Lufthansa Group: W 2024 r. niższe zyski

6 marca 2025 10:09
3 komentarze
W 2024 r. Lufthansa Group odnotowała zyski, ale były one niższe niż w 2023 r., a sama linia Lufthansa zaliczyła stratę.
Reklama

☰ Masz ciekawy temat? Daj nam znać!
Holding lotniczy Lufthansa Group (LHG) opublikował dziś (6.03) sprawozdanie finansowe za rok 2024. Głównymi firmami składającymi się na niemiecką grupę kapitałową są pasażerskie linie lotnicze Austrian Airlines, Brussels Airlines, Eurowings, Lufthansa i SWISS, do których niebawem dołączy ITA Airways). Do grupy należy też firma logistyczna Lufthansa Cargo i przedsiębiorstwo konserwacji, napraw i przeglądów (Maintenance, Repair and Overhaul, MRO) samolotów Lufthansa Technik.


W zeszłym roku LHG przewiozła 131,3 mln pasażerów, co stanowi wzrost rzędu 7 proc. względem 2023 r. Praca przewozowa mierzona w dostępnych fotelo-kilometrach (Available Seat Kilometer, ASK) zwiększyła się o 9 proc., tyle samo co płatne pasażero-kilometry (Revenue Passenger Kilometer, RPK). W konsekwencji wskaźnik załadowania (Passenger Load Factor, PLF) wyniósł 83,1 proc., czyli poprawił się zaledwie o 0,2 punktu procentowego. Liczba płatnych tono-kilometrów (Revenue Cargo Tonne-Kilometer, RCTK) LHG zwiększyła się o 14 proc.
- W Grupie Lufthansa możemy spojrzeć wstecz na najsilniejszy rok w naszej historii pod względem przychodów, z nowym rekordem współczynnika wypełnienia. Rok 2024 miał dwa oblicza. W pierwszych sześciu miesiącach musieliśmy radzić sobie ze znacznym spadkiem zysku operacyjnego – z powodu m.in. strajków, opóźnionych dostaw samolotów i wyzwań operacyjnych w naszych centrach przesiadkowych. Trend odwrócił i w dwóch kolejnych kwartałach po raz pierwszy wygenerowaliśmy przychody przekraczające 10 mld euro, a w IV kw. przekroczyliśmy zysk z 2023 r. Dalsza internacjonalizacja Lufthansa Group dzięki integracji ITA Airways, poprawiona stabilność operacji lotniczych i rosnąca satysfakcja klientów – wszystko to pokazuje, że nasza strategia jest słuszna, a nasze działania przynoszą efekty. Nie ma jednak wątpliwości, że musimy osiągnąć ekonomiczną poprawę naszej głównej marki tzn. Lufthansy. Rok 2025 będzie dla nas rokiem transformacji z celem: dalszego umacniania naszej pozycji globalnego numeru 1 z wyłączeniem Stanów Zjednoczonych
- powiedział Carsten Spohr, prezes zarządu i dyrektor generalny LHG.
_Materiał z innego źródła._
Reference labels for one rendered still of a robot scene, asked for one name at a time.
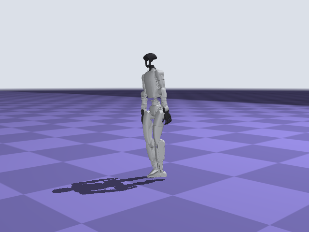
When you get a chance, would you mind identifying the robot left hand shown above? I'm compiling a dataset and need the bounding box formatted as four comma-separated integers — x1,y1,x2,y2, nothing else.
162,108,172,125

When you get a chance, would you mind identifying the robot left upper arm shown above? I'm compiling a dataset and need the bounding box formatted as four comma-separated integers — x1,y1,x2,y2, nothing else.
155,70,166,95

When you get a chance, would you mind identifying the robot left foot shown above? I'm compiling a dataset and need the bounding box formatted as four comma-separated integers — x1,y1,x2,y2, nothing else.
148,171,167,177

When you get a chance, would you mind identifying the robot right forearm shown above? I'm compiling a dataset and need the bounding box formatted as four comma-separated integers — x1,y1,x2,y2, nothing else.
141,97,148,112

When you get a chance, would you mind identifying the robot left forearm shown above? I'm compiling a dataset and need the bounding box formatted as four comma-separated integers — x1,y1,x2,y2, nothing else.
160,88,169,111

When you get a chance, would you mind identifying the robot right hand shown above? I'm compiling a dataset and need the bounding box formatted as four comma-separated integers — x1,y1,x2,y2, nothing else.
141,109,144,122

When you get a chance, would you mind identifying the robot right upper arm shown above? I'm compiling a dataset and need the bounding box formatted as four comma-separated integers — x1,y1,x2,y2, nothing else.
141,74,147,97

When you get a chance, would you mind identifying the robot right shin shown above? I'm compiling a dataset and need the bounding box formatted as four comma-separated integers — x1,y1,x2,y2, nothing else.
146,143,158,170

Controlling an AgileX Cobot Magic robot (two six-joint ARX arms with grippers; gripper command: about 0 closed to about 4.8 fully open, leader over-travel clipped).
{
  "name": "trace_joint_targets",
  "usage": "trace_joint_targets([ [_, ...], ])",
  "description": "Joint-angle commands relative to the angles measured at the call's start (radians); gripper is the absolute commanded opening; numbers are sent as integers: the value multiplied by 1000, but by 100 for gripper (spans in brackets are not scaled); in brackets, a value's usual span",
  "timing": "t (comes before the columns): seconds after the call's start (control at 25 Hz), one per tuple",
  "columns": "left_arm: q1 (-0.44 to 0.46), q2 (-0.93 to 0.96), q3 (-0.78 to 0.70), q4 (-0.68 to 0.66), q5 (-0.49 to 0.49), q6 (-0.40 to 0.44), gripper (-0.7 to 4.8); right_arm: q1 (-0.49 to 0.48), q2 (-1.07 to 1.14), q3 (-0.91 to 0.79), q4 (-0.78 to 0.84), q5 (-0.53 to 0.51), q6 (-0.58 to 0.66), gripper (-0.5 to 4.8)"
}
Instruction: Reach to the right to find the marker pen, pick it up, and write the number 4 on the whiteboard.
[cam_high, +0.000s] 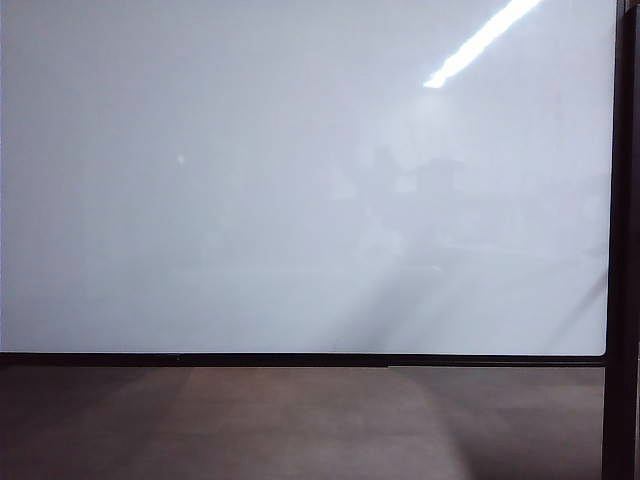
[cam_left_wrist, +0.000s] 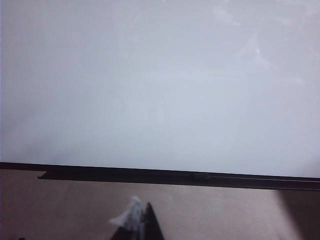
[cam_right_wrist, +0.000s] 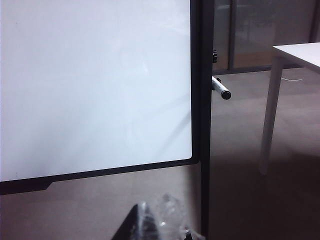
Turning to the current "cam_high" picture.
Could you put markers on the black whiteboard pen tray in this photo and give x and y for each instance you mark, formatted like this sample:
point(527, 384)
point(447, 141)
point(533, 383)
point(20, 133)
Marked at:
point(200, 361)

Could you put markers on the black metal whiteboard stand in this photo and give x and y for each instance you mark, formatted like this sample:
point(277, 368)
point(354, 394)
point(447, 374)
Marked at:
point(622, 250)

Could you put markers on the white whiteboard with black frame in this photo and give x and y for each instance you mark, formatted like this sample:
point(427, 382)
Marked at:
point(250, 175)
W 2024 r. wszystkie przychody LHG wzrosły do 40,5 mld euro, czyli o 5 proc. Do tej kwoty najbardziej przyczyniły się pasażerskie linie lotnicze, które wygenerowały 73 proc. wszystkich wpływów. Przychody cargo stanowiły 8 proc, a z MRO 18 proc. Koszty operacyjne wyniosły 39,1 mld euro, a wiec były wyższe niż w 2023 r. o 9 proc. Największą pozycją był wynagrodzenia pracowników (9 mld euro), które wzrosły o 7 proc., co wynika w dużej mierze ze wzrostu zatrudnienia o 5 proc. do niepełna 102 tys. osób. Koszty paliwa (7,8 mld euro) były niższe o prawie 2 proc. niż w 2023 r. W efekcie zysk operacyjny (EBIT) skorygowany o zdarzenia nadzwyczajne spadł do 1,6 mld euro, czyli o 39 proc. Skorygowany zysk operacyjny bez kosztów amortyzacji (EBITDA) zamknął się kwotą 4 mld euro i był niższy o 19 proc. od tego samego parametru w 2023 r.
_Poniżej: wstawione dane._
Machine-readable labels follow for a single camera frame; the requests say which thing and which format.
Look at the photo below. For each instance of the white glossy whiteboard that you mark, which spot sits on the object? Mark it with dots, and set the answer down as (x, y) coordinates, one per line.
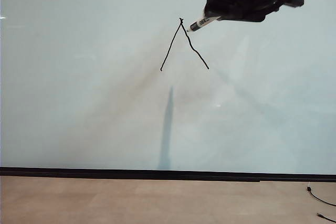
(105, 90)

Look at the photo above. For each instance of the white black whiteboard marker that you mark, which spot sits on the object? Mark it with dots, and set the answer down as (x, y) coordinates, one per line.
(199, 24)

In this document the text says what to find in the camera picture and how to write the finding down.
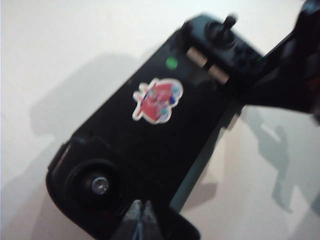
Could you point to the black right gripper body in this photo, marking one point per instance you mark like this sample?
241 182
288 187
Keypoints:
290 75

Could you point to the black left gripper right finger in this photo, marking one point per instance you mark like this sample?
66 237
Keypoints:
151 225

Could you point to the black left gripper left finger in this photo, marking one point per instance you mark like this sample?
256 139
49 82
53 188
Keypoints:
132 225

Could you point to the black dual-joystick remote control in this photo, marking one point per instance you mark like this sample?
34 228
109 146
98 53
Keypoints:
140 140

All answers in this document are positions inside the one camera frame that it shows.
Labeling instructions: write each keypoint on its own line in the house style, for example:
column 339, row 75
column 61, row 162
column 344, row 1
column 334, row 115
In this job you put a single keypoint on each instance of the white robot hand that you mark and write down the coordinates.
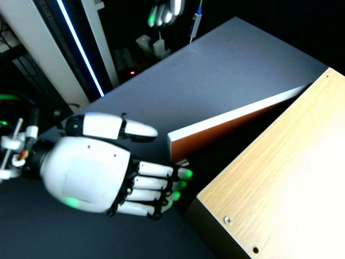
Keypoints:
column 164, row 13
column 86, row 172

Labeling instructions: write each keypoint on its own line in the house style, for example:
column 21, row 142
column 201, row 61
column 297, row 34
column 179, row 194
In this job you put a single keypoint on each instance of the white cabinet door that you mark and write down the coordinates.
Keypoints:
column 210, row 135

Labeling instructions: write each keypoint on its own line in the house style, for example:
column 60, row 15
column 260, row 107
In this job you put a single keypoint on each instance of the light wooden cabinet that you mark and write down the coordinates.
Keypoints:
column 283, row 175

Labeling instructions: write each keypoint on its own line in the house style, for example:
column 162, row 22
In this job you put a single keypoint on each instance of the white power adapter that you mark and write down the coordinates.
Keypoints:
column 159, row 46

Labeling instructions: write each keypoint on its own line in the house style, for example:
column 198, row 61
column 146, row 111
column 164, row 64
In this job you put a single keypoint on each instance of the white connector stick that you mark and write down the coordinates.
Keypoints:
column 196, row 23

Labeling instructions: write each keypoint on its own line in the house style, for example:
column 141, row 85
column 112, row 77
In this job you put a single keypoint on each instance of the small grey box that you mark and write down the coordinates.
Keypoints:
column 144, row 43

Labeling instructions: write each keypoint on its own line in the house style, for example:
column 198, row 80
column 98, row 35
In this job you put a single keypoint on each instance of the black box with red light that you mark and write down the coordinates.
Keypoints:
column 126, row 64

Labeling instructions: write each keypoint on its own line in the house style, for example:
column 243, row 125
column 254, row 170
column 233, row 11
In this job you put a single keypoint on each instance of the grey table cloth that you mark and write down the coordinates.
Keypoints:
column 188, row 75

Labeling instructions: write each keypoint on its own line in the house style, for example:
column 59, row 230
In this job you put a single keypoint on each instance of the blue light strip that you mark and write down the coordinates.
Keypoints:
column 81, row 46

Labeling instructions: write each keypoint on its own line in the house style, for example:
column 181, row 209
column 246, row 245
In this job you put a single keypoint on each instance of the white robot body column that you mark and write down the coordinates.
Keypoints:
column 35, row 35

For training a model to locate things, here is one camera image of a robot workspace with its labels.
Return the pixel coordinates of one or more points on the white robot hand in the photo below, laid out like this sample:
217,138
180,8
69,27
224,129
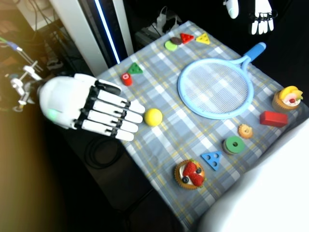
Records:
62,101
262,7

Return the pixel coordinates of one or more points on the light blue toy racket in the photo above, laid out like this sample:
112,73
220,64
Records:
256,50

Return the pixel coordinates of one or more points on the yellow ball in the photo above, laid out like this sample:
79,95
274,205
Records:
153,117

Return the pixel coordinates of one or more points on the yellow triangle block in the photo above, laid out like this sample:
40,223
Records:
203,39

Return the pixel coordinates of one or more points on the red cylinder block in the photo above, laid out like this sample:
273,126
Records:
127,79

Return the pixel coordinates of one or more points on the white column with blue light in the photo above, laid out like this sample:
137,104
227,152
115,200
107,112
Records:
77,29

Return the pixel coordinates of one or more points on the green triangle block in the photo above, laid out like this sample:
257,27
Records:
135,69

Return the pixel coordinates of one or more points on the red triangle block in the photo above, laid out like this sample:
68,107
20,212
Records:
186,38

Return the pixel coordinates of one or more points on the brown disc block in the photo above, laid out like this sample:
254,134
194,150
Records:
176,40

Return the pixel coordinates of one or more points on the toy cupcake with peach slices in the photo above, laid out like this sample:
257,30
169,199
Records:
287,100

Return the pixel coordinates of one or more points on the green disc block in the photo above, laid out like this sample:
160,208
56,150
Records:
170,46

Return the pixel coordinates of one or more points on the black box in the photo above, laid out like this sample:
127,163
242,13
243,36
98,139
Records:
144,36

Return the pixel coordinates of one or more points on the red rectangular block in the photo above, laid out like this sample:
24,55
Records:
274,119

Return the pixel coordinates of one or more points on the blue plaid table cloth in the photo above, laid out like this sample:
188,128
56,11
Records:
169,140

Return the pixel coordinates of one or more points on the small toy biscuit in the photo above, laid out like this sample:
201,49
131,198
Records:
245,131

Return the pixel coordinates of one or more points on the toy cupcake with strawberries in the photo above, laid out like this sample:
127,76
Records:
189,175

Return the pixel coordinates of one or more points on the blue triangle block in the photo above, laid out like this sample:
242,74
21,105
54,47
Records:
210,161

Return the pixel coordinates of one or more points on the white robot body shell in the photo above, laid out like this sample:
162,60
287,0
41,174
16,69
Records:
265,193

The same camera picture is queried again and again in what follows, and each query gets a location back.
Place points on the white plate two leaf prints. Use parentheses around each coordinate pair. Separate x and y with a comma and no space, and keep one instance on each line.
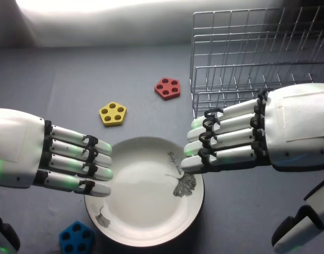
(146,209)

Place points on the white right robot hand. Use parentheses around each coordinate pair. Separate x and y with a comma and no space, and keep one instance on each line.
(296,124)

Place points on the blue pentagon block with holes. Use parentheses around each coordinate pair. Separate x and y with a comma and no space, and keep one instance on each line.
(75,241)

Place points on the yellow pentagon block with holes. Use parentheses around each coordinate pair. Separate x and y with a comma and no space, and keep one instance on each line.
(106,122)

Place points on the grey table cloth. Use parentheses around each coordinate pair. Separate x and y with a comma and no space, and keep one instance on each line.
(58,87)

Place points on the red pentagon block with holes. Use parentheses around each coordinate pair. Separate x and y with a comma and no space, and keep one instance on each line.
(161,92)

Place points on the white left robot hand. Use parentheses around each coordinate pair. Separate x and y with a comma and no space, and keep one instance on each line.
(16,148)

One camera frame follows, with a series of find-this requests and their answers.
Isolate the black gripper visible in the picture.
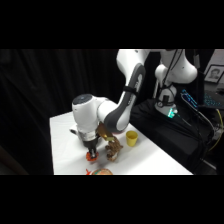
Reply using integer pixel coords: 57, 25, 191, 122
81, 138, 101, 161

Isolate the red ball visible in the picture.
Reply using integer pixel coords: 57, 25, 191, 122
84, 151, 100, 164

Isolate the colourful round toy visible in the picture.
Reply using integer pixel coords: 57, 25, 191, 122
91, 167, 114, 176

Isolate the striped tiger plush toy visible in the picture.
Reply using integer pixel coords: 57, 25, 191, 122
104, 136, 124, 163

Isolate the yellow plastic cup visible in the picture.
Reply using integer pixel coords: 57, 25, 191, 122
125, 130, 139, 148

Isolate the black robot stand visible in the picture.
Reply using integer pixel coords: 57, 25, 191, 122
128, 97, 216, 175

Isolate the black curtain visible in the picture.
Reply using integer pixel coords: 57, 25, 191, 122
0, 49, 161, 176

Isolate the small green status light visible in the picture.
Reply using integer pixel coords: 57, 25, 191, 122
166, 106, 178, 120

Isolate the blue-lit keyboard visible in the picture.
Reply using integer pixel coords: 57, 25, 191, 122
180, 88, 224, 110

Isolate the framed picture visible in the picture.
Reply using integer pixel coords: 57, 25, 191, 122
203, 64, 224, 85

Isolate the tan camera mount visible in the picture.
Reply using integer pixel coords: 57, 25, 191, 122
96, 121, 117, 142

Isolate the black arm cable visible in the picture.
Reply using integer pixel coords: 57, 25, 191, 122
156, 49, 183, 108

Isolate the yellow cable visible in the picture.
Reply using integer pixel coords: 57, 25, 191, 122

Do zysków najbardziej przyczyniły się pasażerskie linie lotnicze, które razem osiągnęły skorygowany zysk operacyjny przekraczający 1 mld euro, choć był to spadek o 49 proc. względem poprzedniego roku. Jedynym przewoźnikiem, który poniósł stratę była Lufthansa. Jej skorygowana wysokość sięgnęła 94 mln euro. Dobrze radził sobie segment cargo przynosząc skorygowany zysk operacyjny w wysokości 251 mln euro i odnotowując poprawę o 18 proc. Gorzej wypadła firma MRO, Lufthansa Technik, której zysk wyniósł co prawda ponad 650 mln euro, ale wzrost nie przekroczył 1 proc.
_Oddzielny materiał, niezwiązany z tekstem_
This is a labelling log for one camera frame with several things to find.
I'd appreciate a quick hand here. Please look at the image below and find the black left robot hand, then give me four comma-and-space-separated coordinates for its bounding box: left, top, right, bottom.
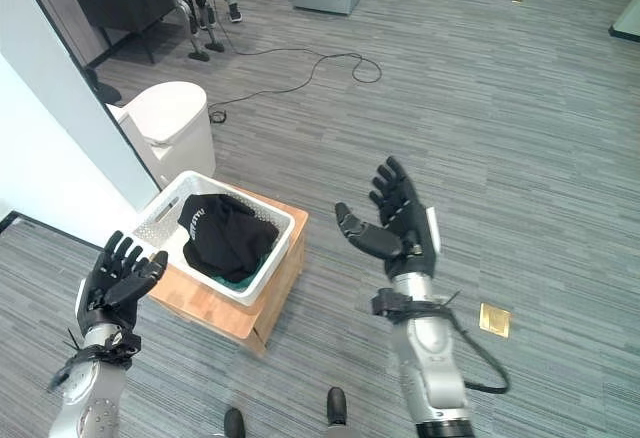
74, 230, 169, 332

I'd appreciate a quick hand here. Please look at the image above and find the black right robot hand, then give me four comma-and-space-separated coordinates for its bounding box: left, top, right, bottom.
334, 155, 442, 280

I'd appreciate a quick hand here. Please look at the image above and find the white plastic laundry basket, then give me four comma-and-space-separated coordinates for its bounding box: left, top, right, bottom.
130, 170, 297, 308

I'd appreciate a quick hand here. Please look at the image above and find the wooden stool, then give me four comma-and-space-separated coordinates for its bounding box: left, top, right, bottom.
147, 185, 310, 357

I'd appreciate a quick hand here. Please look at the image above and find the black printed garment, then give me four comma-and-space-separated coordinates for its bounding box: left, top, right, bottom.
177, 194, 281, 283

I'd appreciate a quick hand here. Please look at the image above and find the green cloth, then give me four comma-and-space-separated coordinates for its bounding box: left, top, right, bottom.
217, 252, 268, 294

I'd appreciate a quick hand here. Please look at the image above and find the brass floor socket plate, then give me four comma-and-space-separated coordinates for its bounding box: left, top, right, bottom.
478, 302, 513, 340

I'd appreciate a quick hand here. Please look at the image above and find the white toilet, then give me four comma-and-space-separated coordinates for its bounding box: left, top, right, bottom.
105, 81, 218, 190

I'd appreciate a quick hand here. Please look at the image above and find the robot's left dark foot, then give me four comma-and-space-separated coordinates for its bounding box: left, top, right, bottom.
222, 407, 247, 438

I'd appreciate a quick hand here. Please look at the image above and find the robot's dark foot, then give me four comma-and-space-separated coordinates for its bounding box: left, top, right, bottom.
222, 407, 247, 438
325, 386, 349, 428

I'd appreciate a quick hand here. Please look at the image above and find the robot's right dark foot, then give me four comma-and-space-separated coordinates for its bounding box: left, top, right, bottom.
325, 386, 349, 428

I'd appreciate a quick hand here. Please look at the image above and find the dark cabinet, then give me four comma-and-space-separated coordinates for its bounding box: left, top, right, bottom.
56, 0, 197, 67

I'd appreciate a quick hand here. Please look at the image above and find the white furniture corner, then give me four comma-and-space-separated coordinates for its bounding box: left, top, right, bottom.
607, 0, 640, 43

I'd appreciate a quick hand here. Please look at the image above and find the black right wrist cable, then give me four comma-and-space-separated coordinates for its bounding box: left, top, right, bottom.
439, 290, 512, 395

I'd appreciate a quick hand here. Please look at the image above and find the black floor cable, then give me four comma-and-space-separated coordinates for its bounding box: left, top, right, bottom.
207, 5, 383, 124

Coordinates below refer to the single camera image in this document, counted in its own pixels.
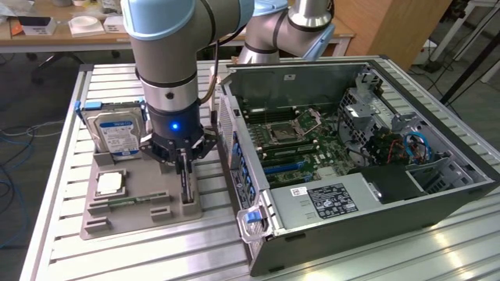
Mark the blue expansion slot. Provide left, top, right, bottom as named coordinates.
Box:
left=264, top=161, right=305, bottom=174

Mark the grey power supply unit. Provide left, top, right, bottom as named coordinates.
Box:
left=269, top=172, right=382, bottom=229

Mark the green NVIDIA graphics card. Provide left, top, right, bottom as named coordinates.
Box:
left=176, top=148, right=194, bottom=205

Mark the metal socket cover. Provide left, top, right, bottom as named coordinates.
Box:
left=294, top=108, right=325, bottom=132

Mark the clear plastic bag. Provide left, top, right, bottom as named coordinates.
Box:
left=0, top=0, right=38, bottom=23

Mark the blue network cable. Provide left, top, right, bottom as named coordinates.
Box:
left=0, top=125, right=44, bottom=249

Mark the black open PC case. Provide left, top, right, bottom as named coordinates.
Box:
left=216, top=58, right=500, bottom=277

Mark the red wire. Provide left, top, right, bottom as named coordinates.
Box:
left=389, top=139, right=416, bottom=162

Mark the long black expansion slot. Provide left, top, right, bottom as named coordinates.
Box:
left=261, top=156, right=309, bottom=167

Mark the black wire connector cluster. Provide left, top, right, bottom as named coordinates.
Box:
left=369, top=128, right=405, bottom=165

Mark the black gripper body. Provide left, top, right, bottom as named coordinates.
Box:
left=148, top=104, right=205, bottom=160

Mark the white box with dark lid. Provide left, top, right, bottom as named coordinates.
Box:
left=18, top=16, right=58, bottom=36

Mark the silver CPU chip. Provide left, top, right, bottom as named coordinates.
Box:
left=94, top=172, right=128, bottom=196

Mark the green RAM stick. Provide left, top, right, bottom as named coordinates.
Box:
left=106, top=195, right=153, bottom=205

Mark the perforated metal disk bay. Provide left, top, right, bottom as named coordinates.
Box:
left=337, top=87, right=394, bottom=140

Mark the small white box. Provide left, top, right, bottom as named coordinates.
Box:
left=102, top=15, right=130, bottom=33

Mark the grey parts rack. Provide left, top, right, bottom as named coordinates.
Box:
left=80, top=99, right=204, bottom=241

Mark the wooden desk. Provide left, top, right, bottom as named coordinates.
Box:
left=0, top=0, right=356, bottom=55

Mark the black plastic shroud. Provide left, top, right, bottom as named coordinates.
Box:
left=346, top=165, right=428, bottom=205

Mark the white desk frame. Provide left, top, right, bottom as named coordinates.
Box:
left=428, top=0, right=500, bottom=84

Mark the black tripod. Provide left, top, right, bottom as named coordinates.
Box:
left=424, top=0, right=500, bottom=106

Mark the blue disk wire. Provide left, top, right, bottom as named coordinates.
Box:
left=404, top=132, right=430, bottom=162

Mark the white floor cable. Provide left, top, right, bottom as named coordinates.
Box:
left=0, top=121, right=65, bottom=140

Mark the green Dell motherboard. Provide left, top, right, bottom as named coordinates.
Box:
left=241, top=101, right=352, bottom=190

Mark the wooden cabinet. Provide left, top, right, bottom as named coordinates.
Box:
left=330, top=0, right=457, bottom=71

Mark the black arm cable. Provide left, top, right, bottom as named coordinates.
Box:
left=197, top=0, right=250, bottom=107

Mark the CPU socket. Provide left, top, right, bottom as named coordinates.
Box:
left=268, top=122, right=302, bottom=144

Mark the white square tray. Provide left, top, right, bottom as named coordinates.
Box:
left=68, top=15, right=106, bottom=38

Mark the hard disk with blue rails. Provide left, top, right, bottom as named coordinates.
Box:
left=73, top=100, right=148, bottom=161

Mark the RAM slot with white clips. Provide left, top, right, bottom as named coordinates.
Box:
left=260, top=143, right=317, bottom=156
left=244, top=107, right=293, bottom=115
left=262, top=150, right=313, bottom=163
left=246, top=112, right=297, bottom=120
Przepływy pieniężne z działalności operacyjnej wyniosły 3,9 mld euro (w 2023 4,9 mld euro). Rentowność zaangażowanego kapitału (ROCE) spadła do 7,2 proc., czyli o 5,9 punktu procentowego. Nakłady inwestycyjne netto LHG wyniosły 2,4 mld euro. Największy udział w tym miała modernizacja floty. W sumie firma wygenerowała skorygowane wolne środki pieniężne w wysokości 840 mln euro, czyli mniej o 1 mld euro w stosunku do 2023 r. Kapitał własny na dzień 31 grudnia 2024 r. wyniósł 11,6 mld euro. Wskaźnik zadłużenia netto w stosunku do skorygowanego EBITDA wzrósł z 1.7 do 2.0.


W 2024 r. holding odebrał 18 nowych samolotów i wycofał cztery. W sumie flota LHG powiększyła się o 14 maszyn. Pod koniec ub.r. holding dysponował 735 samolotami. W tej liczbie znajdowało się 213 samolotów szerokadłubowych, w tym 18 frachtowców. Tylko 12 proc. maszyn została pozyskana na podstawie umów leasingu, reszta stanowi własność LHG. W 2025 r., po pełnej integracji z ITA Airways, flota niemieckiego holdingu wzrośnie do 830 samolotów.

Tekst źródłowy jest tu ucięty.